Sans doute le développement de l’institution notariale et le passage du notariat médiéval au notariat moderne, que l’on discerne dans les minutes notariales, sont-ils encore trop récents. L’augmentation de l’activité des notaires dans la seconde moitié du siècle et, surtout, les conséquences de celle-ci sur la méthode de travail et la pratique notariale laissent d’ailleurs entrevoir une lente évolution du rôle du notaire : plusieurs indices dans les sources montrent que, plus qu’un simple greffier qui n’interviendrait qu’une seule fois et ne se tiendrait pas informé de la suite des affaires traitées, le notaire devient peu à peu présent à chacun des moments du crédit. Après avoir couché par écrit la dette, il en conserve, par le biais de la minute, une et bien souvent la seule trace (en moyenne, 60 % des obligations ne font ainsi pas l’objet d’une expédition) et, sitôt la dette acquittée, il reporte cette information dans ses minutes. L’institution notariale peut alors être qualifiée de « proto-institution » de crédit et ces premiers signes semblent annoncer le rôle accru que joueront les notaires des siècles postérieurs.


Conclusion

Le crédit est assurément un mécanisme qui laisse de nombreuses traces dans la documentation mais dont, dans le même temps, les formes sont diverses et les logiques difficiles à décrypter. Aussi abondantes et aussi riches en informations soient-elles, les sources notariales ne nous permettent de prendre la mesure de ces phénomènes qu’au prix de variations sur l’échelle d’analyse.

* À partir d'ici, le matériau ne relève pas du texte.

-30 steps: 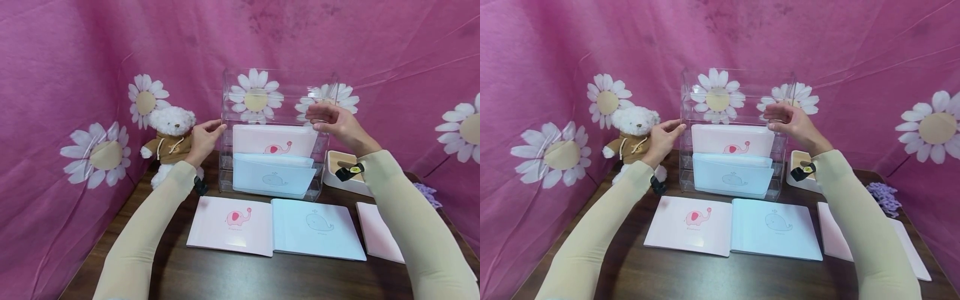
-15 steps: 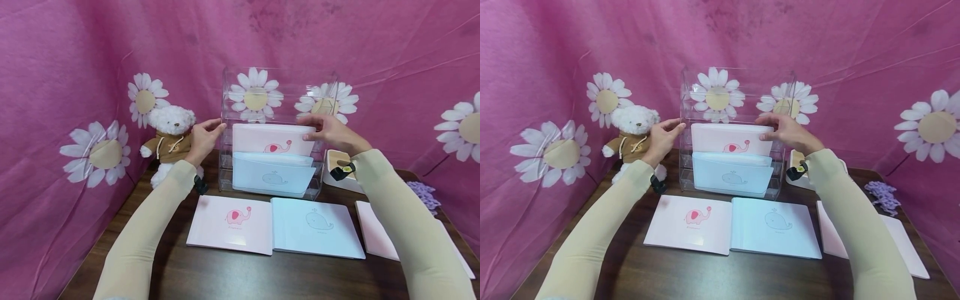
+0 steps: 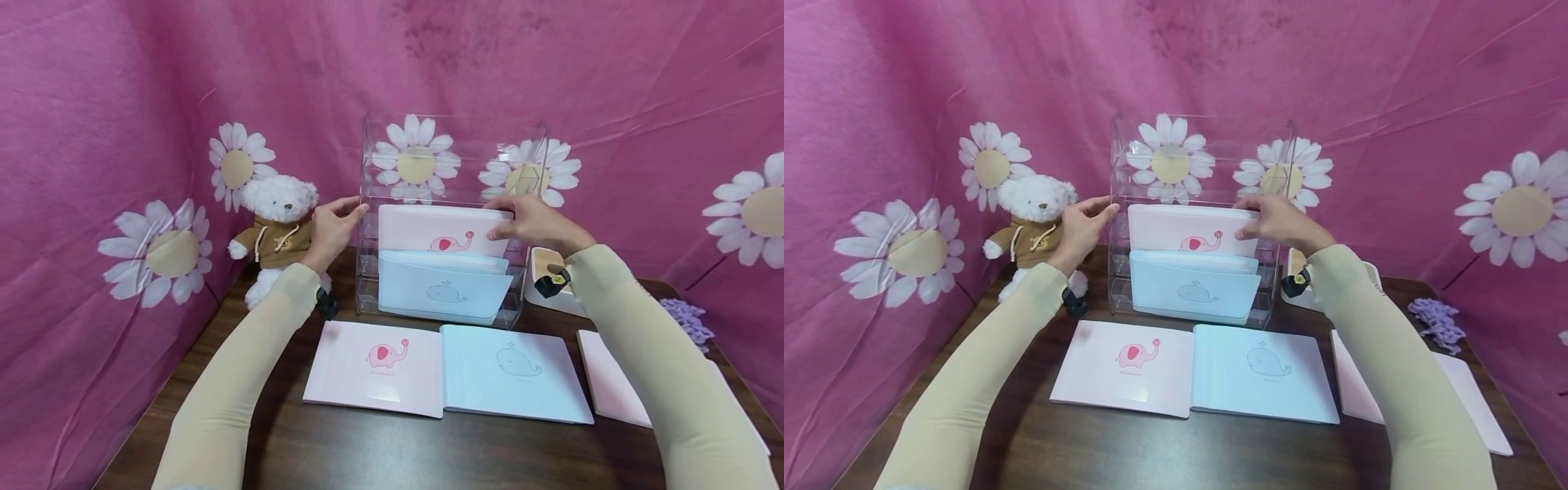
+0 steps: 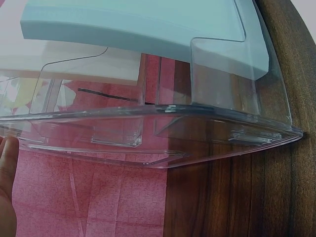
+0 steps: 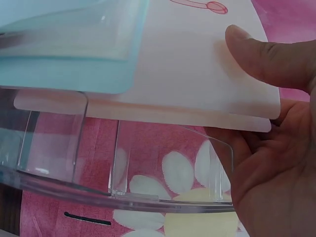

Surtout, ces archives ne peuvent livrer qu’une image incomplète de l’épargne et du crédit. L’acte notarié n’est, en matière de crédit, qu’une solution parmi d’autres et les sources notariales ne peuvent donc renvoyer qu’un spectre réduit du marché de l’acte privé. Il faut alors éviter de survaloriser la source notariale et ne pas perdre de vue le dialogue entre l’écrit notarié et l’acte sous seing privé. Dans cette optique, les sources à notre disposition ne représentent que la partie émergée d’un ensemble plus large et c’est la variation de la ligne de flottaison qu’il convient alors d’interroger.

Au final, c’est le recours aux services du notaire qui semble être la donnée la plus changeante et dont les variations sont les plus palpables ; les structures du marché du crédit, l’identité de ses participants ou encore son déploiement géographique apparaissent au contraire beaucoup plus figés. Même la question des conséquences de l’implantation de la foi réformée, qui mérite d’être posée dans la mesure où cette dernière atteint toutes les couches de la société dans la région, n’a pas lieu d’être car l’évolution religieuse ne semble pas avoir modifié les pratiques en matière de taux d’intérêts ou induit une fracture au sein des participants au marché.


Appendice

Exploitation informatique des archives notariales – Le caractère sériel des actes notariés a été à l’origine d’une réflexion sur l’encodage des informations contenues dans les actes de crédit. La construction de la base de données mise au point pour le dépouillement des sources est détaillée.


Pièces justificatives

Édition critique d’une sélection de vingt actes.


Annexes

Liste des cinquante-quatre notaires royaux de Saint-Maixent recensés pour le xvie siècle, avec reproduction de leur signature et indication des sources les concernant. — Catalogue des trésors monétaires du xvie siècle et du début du xviie siècle retrouvés dans un rayon d’environ cent cinquante kilomètres autour de Saint-Maixent, avec évaluation de leur valeur lors de l’enfouissement (cinquante-sept trésors étudiés). — Données brutes et tableaux statistiques. — Glossaire des principales monnaies rencontrées et cours officiels de celles-ci au xvie siècle. — Liste des principaux édits et ordonnances du xvie siècle et du début du xviie siècle relatifs au crédit et à l’usure. — Index nominum et locorum.